What you are asked to do >>
What you should write out is every line from the one containing "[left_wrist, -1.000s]" to the end of the data, exactly and with nothing else.

Exercise data >>

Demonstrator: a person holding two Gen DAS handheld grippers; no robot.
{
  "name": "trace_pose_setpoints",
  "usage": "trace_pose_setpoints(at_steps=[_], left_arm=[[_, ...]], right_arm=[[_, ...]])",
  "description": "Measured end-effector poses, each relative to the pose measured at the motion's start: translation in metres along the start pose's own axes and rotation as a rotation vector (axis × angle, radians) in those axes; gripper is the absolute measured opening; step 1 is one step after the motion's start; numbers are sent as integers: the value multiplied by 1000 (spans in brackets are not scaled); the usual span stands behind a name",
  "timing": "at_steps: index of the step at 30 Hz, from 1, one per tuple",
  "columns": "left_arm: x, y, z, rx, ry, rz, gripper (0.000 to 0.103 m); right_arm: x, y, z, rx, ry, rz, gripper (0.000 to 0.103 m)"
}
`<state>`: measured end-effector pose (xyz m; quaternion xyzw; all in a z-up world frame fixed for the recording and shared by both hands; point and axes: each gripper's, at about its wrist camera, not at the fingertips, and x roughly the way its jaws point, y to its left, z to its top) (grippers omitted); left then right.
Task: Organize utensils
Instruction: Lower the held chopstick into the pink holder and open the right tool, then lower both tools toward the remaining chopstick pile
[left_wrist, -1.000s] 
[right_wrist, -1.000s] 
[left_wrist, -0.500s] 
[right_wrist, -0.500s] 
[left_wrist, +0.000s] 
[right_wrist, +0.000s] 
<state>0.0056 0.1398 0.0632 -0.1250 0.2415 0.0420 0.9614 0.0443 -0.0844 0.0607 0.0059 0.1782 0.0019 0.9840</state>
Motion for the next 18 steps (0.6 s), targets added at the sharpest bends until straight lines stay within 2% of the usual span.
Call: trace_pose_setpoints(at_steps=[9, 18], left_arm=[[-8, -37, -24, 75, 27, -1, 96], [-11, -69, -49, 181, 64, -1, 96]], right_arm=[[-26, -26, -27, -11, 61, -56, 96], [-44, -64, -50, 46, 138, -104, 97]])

Finished exercise >>
[left_wrist, -1.000s] 
[right_wrist, -1.000s] 
[left_wrist, -0.500s] 
[right_wrist, -0.500s] 
[left_wrist, +0.000s] 
[right_wrist, +0.000s] 
<state>0.0056 0.1398 0.0632 -0.1250 0.2415 0.0420 0.9614 0.0443 -0.0844 0.0607 0.0059 0.1782 0.0019 0.9840</state>
Motion for the next 18 steps (0.6 s), targets added at the sharpest bends until straight lines stay within 2% of the usual span.
Call: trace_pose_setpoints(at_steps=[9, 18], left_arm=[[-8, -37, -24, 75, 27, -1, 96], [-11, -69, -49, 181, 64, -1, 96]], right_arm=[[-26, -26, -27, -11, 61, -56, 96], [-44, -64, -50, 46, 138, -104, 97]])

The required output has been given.